Work order:
Give again, unchanged, the line that contains "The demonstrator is" together with every line that follows it until the entries end.

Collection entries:
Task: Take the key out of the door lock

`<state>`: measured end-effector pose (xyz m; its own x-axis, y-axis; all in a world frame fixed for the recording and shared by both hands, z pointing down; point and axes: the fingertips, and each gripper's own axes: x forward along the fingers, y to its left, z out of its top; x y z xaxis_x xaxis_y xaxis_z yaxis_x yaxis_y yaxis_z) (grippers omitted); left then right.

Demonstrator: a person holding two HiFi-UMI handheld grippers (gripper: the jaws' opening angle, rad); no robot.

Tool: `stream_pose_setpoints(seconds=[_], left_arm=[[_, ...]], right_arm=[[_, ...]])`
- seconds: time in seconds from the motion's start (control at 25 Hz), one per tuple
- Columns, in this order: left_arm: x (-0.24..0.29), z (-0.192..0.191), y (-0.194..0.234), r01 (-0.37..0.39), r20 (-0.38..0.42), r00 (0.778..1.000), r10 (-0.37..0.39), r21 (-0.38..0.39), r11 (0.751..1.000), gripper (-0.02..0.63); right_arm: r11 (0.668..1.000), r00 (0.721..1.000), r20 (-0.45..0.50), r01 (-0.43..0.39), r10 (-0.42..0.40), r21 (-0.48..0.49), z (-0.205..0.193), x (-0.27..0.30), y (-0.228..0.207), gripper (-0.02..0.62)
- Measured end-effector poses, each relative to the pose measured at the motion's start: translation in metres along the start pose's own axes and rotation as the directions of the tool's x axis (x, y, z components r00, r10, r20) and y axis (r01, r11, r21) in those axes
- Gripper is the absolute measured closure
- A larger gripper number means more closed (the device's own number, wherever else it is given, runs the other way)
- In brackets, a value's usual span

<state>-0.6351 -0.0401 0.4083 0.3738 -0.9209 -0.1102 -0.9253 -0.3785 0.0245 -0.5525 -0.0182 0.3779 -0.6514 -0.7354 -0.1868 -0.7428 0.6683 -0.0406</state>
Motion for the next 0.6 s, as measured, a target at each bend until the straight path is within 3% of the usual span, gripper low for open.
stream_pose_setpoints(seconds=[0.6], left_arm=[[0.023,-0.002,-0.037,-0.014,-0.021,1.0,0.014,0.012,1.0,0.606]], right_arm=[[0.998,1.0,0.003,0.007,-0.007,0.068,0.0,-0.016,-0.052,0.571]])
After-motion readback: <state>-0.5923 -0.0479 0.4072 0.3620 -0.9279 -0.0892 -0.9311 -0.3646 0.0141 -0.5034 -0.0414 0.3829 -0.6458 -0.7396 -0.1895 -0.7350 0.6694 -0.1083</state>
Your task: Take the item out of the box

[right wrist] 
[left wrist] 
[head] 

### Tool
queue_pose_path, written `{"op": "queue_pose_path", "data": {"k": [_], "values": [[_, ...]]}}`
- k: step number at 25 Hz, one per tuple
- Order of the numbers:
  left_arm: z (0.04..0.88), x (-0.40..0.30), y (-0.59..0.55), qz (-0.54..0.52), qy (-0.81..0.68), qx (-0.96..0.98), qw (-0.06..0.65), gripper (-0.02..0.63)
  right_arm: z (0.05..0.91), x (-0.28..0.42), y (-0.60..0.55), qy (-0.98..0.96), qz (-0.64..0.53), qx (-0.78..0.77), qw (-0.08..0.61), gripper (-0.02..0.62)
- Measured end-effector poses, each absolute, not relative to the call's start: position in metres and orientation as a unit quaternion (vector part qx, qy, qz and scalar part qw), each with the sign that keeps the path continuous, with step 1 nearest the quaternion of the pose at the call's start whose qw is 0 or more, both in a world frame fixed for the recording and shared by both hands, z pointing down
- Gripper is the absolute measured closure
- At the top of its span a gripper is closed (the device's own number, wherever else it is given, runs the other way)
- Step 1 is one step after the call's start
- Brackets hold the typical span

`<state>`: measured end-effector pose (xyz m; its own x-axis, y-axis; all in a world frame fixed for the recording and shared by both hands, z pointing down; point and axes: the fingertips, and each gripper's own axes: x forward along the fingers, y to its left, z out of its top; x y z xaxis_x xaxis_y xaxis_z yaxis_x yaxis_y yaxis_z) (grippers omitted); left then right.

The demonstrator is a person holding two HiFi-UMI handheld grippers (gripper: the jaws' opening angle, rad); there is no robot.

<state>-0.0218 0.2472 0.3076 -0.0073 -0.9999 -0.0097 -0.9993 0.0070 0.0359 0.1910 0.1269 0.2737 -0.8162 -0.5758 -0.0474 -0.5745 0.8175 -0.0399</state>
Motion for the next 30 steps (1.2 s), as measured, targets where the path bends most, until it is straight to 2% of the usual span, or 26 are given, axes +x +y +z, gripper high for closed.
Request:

Output for this exercise:
The demonstrator is a person holding two HiFi-UMI handheld grippers (gripper: the jaws' opening angle, rad); there is no robot.

<state>-0.0218 0.2472 0.3076 -0.0073 -0.9999 -0.0097 -0.9993 0.0070 0.0359 0.1910 0.1269 0.2737 -0.8162 -0.5758 -0.0474 -0.5745 0.8175 -0.0399</state>
Motion for the next 30 steps (1.2 s), as measured, targets where the path bends most, until it is straight to 2% of the usual span, or 26 are given, axes +x +y +z, gripper high for closed.
Request:

The requested output has been fully supplied.